I took the opportunity of this webapp to provide support for as many open source toolkits as I could use from JavaScript. Chen Jiang has compiled both Open Babel and Indigo to JavaScript (as part of cheminfo-to-web). There was an additional class I needed for OB, and a tweak required for Indigo, but he sorted it out. Similar work has been done for RDKit by Paolo Tosco but the classes/methods I need are not yet available. OpenChemLib (the library behind DataWarrior) has been available in JavaScript for some time, and I'm hopeful the classes I need will soon become available.

There were some bumps in the Indigo implementation. I found that the equivalent of getValence() did not accurately return the valence, and so I fell back to the much slower approach of summing up the bond orders and adding the implicit Hs. On a similar note, while there is a bond.isInRing() equivalent, there is not for atoms. This is an oversight in the toolkit, as it's a key property - again, I just calculated it myself. And finally Indigo does not support lowercase 'h' in SMARTS - this is documented; you need to use uppercase 'H'.

The depiction is done by John Mayfield's public CDK Depict instance. Thanks John! To highlight the match, I needed to use atom maps to highlight the first atom of the SMARTS match differently than the others. The only problem is that Indigo does not seem to support atom maps; or rather I couldn't get them to work. OB does support them, but that wasn't wrapped. So I used the usual hack for this situation which is to use isotopes instead, write out the SMILES, and then string-edit it into the atom map version. This is all fine until the molecule already contains an isotope, but hey.

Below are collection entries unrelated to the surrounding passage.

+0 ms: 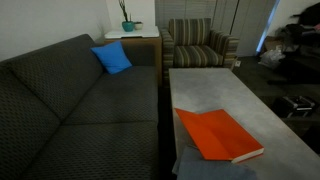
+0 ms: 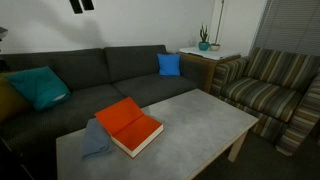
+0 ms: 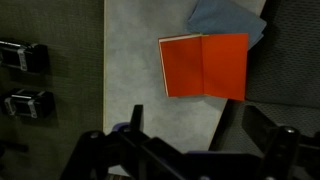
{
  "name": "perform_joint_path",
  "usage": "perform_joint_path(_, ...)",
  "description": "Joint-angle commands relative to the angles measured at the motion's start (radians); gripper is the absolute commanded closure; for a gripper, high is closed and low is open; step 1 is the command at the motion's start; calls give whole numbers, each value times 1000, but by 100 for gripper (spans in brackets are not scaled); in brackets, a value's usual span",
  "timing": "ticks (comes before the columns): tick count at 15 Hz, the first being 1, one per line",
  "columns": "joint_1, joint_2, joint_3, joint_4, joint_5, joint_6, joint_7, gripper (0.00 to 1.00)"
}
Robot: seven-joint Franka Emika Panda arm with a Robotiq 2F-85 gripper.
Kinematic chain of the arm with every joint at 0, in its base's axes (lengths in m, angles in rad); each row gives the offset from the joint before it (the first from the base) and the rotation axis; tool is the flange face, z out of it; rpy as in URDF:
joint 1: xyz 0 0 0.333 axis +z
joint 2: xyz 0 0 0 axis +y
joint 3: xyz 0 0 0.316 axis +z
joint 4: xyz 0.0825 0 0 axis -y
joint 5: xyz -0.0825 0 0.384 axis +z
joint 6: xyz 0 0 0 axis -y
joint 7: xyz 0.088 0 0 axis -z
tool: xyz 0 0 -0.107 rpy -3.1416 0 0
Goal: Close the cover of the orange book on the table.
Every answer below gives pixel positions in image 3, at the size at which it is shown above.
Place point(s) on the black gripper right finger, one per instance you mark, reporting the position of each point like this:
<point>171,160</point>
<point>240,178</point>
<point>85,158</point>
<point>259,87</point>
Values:
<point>283,147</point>

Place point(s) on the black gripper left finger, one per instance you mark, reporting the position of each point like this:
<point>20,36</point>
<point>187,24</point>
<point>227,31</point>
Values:
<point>96,153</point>

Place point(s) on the orange hardcover book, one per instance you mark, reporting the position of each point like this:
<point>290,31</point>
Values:
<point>212,65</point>

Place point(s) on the grey top coffee table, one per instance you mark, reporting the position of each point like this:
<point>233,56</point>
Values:
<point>133,73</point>

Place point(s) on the blue-grey folded cloth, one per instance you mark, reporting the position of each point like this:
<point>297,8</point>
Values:
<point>225,17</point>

The dataset is the 100K smallest molecules in ChEMBL (as of 2018), a number chosen to return results very quickly in the Python version. 100K is not really sufficient to do this problem justice especially once the SMARTS pattern becomes larger. This is why I describe this as a tool to help learn to write SMARTS patterns, rather than a tool to help write them. Not to knock it too much, but if you were to scale up from 100K to 100M and bung in a faster SMARTS search (e.g. Arthor), I think it'd be a more capable tool for someone developing SMARTS patterns.